Pipingmechanisme
De parameters die bij dit mechanisme een rol spelen zijn de maatgevende waterstanden (het verval over de waterkering), de kwelweglengte en de configuratie en materiaalsamenstelling van de potentieel erosiegevoelige zandlaag.
Het maatgevende verval ΔH is gelijk aan het verschil tussen de maatgevende buitenwaterstand (ontwerppeil (OP) bij zeedijken, maatgevende hoge waterstand (MHW) bij rivieren, inclusief te verwachten zeespiegelrijzing) en de waterstand aan de binnenzijde van de waterkering ter plaatse van het uittreepunt, indien een vrije waterspiegel aanwezig. Indien ter plaatse van het uittreepunt of de opbarstlocatie geen vrije waterstand heerst, kan gerekend worden met het maaiveldniveau, rekening houdend met eventuele maaivelddaling.
De te verwachten zeespiegelrijzing en bodemdaling waarmee gerekend moet worden zijn afhankelijk van de aangehouden planperiode voor ontwerpen of van de wettelijke periode van 6 jaar tussen twee toetsingen voor toetsen op veiligheid. Aan te houden waarden voor zeespiegelrijzing worden aangereikt in het randvoorwaardenboek ‘Hydraulische Randvoorwaarden voor Primaire Waterkeringen’.
De kwelweglengte is in beginsel de afstand tussen het intreepunt voor grondwaterstroming door de zandlaag aan de buitenzijde van de kering en het uittreepunt aan de binnenzijde. Soms zijn die punten op natuurlijke wijze aan te duiden, veelal echter ook niet. In het geval dat aan de binnenzijde een opbarstgevoelige afdeklaag aanwezig is wordt het dichtst bij de waterkering gelegen mogelijke opbarstpunt als uittreepunt gekozen. De keuze van het intreepunt is afhankelijk van het al dan niet aanwezig zijn van voorland aan de buitenzijde van de kering.

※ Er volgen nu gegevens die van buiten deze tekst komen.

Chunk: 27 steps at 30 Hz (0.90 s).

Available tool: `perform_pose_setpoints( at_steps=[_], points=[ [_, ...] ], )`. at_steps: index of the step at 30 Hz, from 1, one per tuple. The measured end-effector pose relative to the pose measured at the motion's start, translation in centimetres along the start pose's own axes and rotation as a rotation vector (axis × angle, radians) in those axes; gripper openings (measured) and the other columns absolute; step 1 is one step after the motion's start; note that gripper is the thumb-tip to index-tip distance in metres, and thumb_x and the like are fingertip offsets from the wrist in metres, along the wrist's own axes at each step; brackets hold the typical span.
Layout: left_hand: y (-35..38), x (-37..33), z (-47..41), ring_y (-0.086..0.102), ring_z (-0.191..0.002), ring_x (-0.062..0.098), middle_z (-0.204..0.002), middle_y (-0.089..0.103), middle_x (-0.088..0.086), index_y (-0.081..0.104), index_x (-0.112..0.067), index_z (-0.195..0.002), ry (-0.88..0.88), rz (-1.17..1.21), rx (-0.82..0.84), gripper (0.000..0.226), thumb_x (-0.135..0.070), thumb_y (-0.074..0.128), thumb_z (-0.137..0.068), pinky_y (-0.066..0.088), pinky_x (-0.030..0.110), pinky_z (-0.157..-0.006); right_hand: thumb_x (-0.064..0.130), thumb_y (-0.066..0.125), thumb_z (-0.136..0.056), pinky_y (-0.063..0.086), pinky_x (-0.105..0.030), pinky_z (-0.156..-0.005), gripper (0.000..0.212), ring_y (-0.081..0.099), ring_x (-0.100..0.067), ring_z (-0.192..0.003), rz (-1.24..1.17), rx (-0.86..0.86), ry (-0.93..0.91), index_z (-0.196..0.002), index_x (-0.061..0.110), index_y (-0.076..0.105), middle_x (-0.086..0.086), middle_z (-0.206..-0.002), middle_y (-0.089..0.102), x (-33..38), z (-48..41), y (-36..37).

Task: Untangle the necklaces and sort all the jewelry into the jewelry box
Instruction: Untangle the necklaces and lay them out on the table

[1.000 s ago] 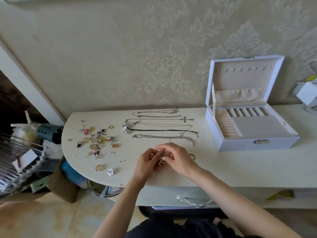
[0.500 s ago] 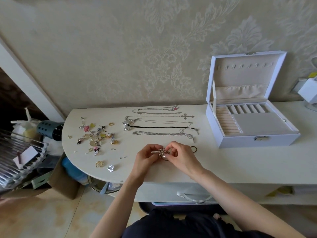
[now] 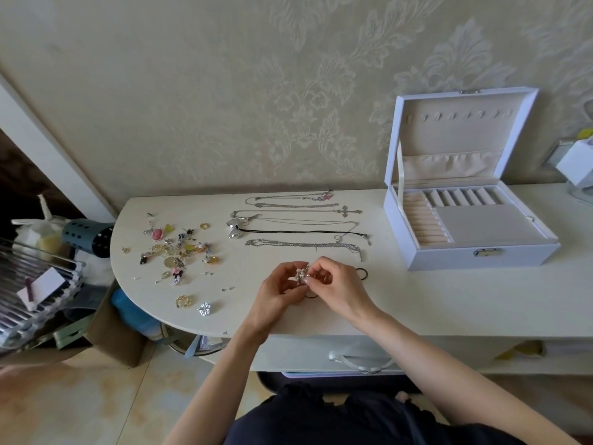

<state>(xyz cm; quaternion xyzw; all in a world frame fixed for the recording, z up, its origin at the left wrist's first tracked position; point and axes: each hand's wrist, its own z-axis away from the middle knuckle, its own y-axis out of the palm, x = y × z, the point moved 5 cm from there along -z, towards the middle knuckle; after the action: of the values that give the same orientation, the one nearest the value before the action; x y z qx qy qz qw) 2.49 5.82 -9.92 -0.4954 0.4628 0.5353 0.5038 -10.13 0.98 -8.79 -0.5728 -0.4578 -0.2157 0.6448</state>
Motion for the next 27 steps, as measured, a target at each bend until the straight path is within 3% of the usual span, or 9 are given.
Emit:
perform_pose_setpoints(
  at_steps=[3, 7, 11, 17, 19, 22, 27],
  points=[
    [-0.1, 0.0, 0.1, 0.065, -0.081, 0.012, -0.099, 0.067, 0.005, 0.058, -0.014, -0.111, 0.014, -0.019, -0.033, 0.032, 0.003, 0.062, -0.084, 0.049, 0.019, -0.067, 0.018, 0.070, -0.078, 0.043, -0.023, -0.066, 0.010, 0.050, -0.006, -0.060, -0.087, -0.024, 0.009, -0.073, 0.021, 0.062, 0.007, -0.076, 0.064, 0.1, -0.1, -0.2],
    [-0.2, 0.0, 0.1, 0.064, -0.079, 0.010, -0.100, 0.066, 0.003, 0.059, -0.013, -0.108, 0.018, -0.012, -0.058, 0.029, 0.005, 0.058, -0.086, 0.049, 0.019, -0.065, 0.009, 0.069, -0.079, 0.040, -0.013, -0.061, 0.018, 0.049, 0.000, -0.057, -0.284, -0.058, 0.093, -0.067, 0.019, 0.059, 0.009, -0.064, 0.059, 0.2, 0.1, -1.0],
    [0.0, -0.2, 0.2, 0.063, -0.074, 0.008, -0.094, 0.067, -0.001, 0.061, -0.011, -0.107, 0.014, -0.028, -0.067, 0.021, -0.004, 0.060, -0.087, 0.049, 0.019, -0.065, -0.002, 0.065, -0.079, 0.050, -0.031, -0.068, 0.021, 0.058, -0.009, -0.063, -0.451, -0.060, 0.162, -0.070, 0.016, 0.058, -0.001, -0.069, 0.064, -0.1, 0.0, -1.4],
    [0.0, -0.1, 0.2, 0.053, -0.065, 0.007, -0.075, 0.065, -0.007, 0.063, -0.011, -0.095, 0.009, -0.056, -0.114, 0.010, -0.015, 0.066, -0.087, 0.042, 0.018, -0.059, -0.001, 0.065, -0.080, 0.050, -0.020, -0.067, 0.011, 0.060, -0.010, -0.071, -0.491, -0.004, 0.132, -0.080, 0.010, 0.062, -0.002, -0.075, 0.065, 0.2, 0.1, -1.2],
    [-0.2, 0.1, 0.1, 0.052, -0.070, 0.010, -0.085, 0.063, -0.002, 0.062, -0.016, -0.091, 0.017, -0.070, -0.142, 0.010, -0.019, 0.069, -0.083, 0.042, 0.019, -0.057, -0.001, 0.065, -0.081, 0.048, -0.013, -0.065, 0.009, 0.060, -0.004, -0.068, -0.502, -0.008, 0.127, -0.085, 0.008, 0.063, 0.001, -0.076, 0.064, 0.3, 0.2, -1.3],
    [-0.3, 0.2, 0.1, 0.053, -0.074, 0.009, -0.098, 0.059, 0.007, 0.059, -0.019, -0.084, 0.045, -0.116, -0.184, 0.009, -0.017, 0.068, -0.083, 0.042, 0.020, -0.057, -0.001, 0.063, -0.083, 0.050, -0.015, -0.065, 0.014, 0.058, -0.001, -0.066, -0.522, 0.026, 0.120, -0.090, 0.011, 0.065, -0.001, -0.080, 0.062, 0.5, 0.2, -1.2],
    [-0.2, -0.2, 0.2, 0.049, -0.064, 0.011, -0.070, 0.057, -0.001, 0.057, -0.013, -0.079, 0.035, -0.030, -0.205, 0.014, -0.019, 0.068, -0.085, 0.040, 0.017, -0.053, 0.000, 0.065, -0.076, 0.048, -0.020, -0.071, 0.030, 0.053, -0.008, -0.072, -0.492, 0.174, 0.099, -0.097, 0.021, 0.064, 0.000, -0.093, 0.062, 0.7, 0.3, -0.2]
  ],
)
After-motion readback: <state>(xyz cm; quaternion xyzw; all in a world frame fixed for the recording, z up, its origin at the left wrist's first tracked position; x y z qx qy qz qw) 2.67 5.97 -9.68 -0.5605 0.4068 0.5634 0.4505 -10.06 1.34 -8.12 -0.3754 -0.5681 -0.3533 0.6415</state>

Voorland kan, althans deels, in de berekening van de kwelweglengte worden meegenomen. In feite moet, wanneer er voorland is, een theoretisch of denkbeeldig intreepunt worden bepaald. Hierbij speelt de erosiegevoeligheid van het voorland een belangrijke rol. Met name bij aanwezigheid van niet-waterkerende objecten, zoals bomen, kan het intredepunt t.g.v. erosie in richting waterkering verschuiven, met als gevolg een verkorte kwelweglengte.
Indien verticale kwelschermen worden toegepast is uiteraard ook de plaats en de lengte van die schermen van belang. Schermen aan de bovenstroomse zijde van de dijk of het kunstwerk hebben tot doel de kwelweg te verlengen, meestal gaat het daarbij om lange schermen. Schermen aan de benedenstroomse zijde hebben hetzelfde doel, maar zorgen er tevens voor dat de kwel verticaal uitstroomt; hierbij moet dus op heave getoetst worden.
Afhankelijk van het rekenmodel dat voor pipingcontrole wordt gebruikt is de benodigde informatie over de materiaalsamenstelling en de configuratie van de zandlaag meer of minder uitgebreid.
Bij gebruik van de klassieke empirische rekenregel van Lane (zie hoofdstuk 5) is alleen een kwalitatieve indicatie van de materiaalsamenstelling nodig: zand, grind, siltgehalte en grove indicaties van de mediane korreldiameter. De empirische regel van Lane mag nog steeds worden gebruikt, maar ook hier stelt zich de vraag of deze niet zoals de regel van Bligh zou moeten vervallen. De regel is voor de berekening van heave in de meeste gevallen conservatief, maar in de limiet dat er geen schermen zijn aangebracht geeft deze voor matig grof zand een identiek resultaat als Bligh. In de limiet zonder schermen is Lane dus ook onveilig voor grote kwelweglengtes.
Bij gebruik van de rekenmethode van Sellmeijer (zie hoofdstuk 5) zijn expliciete schattingen nodig van:
-
de doorlatendheid van de zandlaag;
-
de 70-percentielwaarde van de korrelverdeling (d70);
-
de dikte van de zandlaag en het verloop hiervan onder en naast de kering.